● **TASK DIRECTIONS**
The reply must be the number of lines in the following material that include the word "coordinate", and nothing more.

● **RECORD SET**
________

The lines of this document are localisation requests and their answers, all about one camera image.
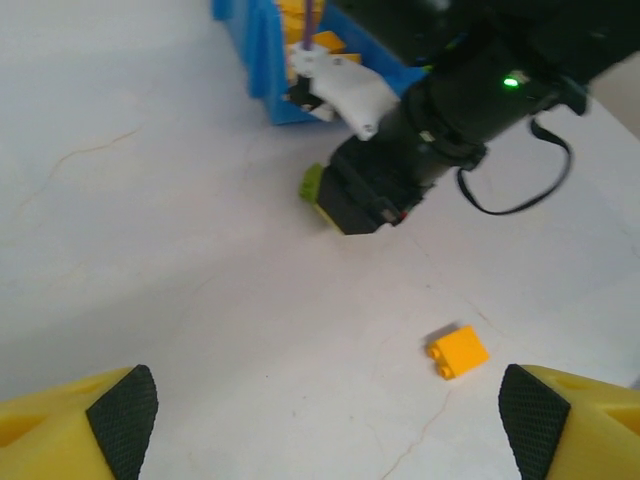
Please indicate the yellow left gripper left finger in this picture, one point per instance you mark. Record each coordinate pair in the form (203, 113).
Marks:
(60, 430)

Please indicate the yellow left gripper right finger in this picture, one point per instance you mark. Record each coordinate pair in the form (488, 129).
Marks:
(580, 430)

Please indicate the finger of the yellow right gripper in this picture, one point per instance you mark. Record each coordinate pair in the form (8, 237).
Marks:
(327, 217)

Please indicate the green lego brick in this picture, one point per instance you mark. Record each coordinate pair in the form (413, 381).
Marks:
(310, 185)

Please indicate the small orange lego brick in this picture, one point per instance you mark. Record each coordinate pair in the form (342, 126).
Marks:
(460, 352)

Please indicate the blue plastic divided bin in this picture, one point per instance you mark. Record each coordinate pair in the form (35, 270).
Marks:
(260, 60)

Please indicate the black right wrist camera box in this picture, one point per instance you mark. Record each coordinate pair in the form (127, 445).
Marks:
(360, 195)

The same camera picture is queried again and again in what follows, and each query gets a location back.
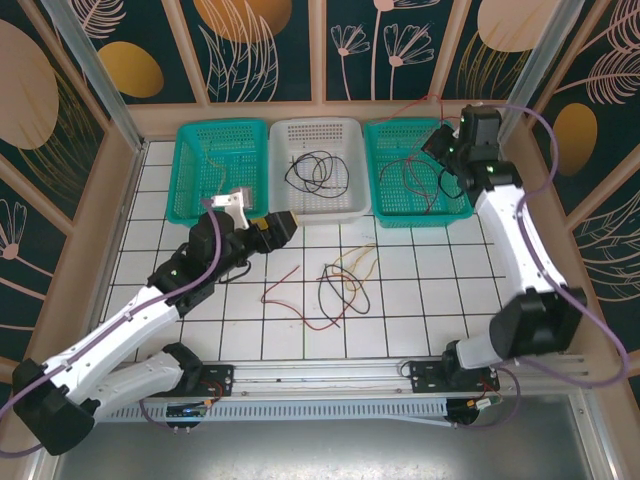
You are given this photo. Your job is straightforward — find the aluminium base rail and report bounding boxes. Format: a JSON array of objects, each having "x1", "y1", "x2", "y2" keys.
[{"x1": 199, "y1": 360, "x2": 454, "y2": 399}]

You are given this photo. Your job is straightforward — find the red cable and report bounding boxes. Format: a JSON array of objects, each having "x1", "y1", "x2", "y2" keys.
[
  {"x1": 403, "y1": 149, "x2": 446, "y2": 216},
  {"x1": 367, "y1": 94, "x2": 446, "y2": 184}
]

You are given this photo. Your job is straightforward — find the white slotted cable duct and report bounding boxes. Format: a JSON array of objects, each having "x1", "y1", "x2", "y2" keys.
[{"x1": 99, "y1": 398, "x2": 451, "y2": 425}]

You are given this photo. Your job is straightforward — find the teal plastic basket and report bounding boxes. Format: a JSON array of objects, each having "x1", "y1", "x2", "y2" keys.
[
  {"x1": 164, "y1": 118, "x2": 270, "y2": 225},
  {"x1": 363, "y1": 118, "x2": 475, "y2": 229}
]

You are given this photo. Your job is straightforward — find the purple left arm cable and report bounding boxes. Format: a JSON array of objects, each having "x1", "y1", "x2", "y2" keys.
[{"x1": 0, "y1": 198, "x2": 224, "y2": 459}]

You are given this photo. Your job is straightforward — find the yellow cable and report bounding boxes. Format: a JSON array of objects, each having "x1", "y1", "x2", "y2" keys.
[
  {"x1": 324, "y1": 243, "x2": 379, "y2": 294},
  {"x1": 203, "y1": 143, "x2": 229, "y2": 194}
]

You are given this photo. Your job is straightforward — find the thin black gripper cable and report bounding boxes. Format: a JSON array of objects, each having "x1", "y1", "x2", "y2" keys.
[
  {"x1": 218, "y1": 260, "x2": 253, "y2": 285},
  {"x1": 437, "y1": 167, "x2": 466, "y2": 200}
]

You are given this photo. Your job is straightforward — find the thin black left gripper cable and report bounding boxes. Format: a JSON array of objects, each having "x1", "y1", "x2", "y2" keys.
[{"x1": 218, "y1": 260, "x2": 253, "y2": 285}]

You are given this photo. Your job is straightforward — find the white plastic basket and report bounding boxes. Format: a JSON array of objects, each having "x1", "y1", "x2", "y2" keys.
[{"x1": 268, "y1": 118, "x2": 372, "y2": 226}]

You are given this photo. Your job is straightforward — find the aluminium frame post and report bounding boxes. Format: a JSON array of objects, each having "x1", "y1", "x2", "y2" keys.
[
  {"x1": 42, "y1": 0, "x2": 149, "y2": 154},
  {"x1": 491, "y1": 0, "x2": 586, "y2": 149}
]

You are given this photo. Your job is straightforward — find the thin black right gripper cable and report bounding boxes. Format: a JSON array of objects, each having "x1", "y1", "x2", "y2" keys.
[{"x1": 437, "y1": 167, "x2": 466, "y2": 200}]

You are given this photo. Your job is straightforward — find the bundle of coloured wires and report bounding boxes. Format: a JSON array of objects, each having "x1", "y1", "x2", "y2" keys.
[{"x1": 261, "y1": 267, "x2": 346, "y2": 331}]

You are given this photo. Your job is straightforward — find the grey metal sheet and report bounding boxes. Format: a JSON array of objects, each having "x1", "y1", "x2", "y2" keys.
[{"x1": 52, "y1": 419, "x2": 609, "y2": 480}]

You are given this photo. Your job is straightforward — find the small circuit board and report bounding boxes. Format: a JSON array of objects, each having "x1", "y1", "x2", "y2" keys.
[
  {"x1": 166, "y1": 404, "x2": 209, "y2": 419},
  {"x1": 467, "y1": 397, "x2": 506, "y2": 414}
]

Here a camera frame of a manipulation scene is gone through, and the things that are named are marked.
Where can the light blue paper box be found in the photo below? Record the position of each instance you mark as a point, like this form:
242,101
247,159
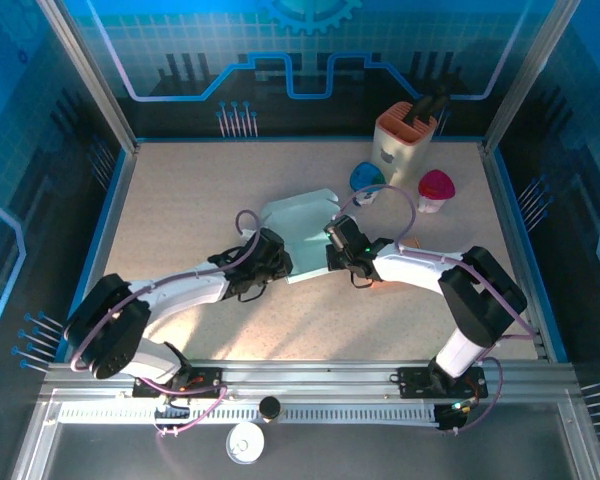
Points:
300,215

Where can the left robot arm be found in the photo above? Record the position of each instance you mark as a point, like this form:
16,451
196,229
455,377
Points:
190,295

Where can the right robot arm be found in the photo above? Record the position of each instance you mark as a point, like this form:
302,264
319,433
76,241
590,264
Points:
415,267

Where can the white cup with blue lid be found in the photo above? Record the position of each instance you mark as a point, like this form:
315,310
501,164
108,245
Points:
362,175

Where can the white cup with pink lid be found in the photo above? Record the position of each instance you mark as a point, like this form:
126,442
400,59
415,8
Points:
436,184

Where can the beige knife block orange top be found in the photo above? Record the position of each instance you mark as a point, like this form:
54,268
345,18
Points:
405,145

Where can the white round lid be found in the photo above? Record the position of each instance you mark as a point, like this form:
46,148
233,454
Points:
245,442

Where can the small circuit board with LEDs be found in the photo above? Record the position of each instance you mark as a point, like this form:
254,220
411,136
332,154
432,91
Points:
455,407

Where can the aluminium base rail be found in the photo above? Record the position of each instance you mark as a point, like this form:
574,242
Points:
305,380

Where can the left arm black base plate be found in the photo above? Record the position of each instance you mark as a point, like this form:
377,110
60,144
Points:
205,380

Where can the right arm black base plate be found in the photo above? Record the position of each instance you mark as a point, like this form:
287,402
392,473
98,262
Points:
415,382

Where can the aluminium frame post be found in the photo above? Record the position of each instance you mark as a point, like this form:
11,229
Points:
525,75
90,75

________

● **COMPLETED TASK**
7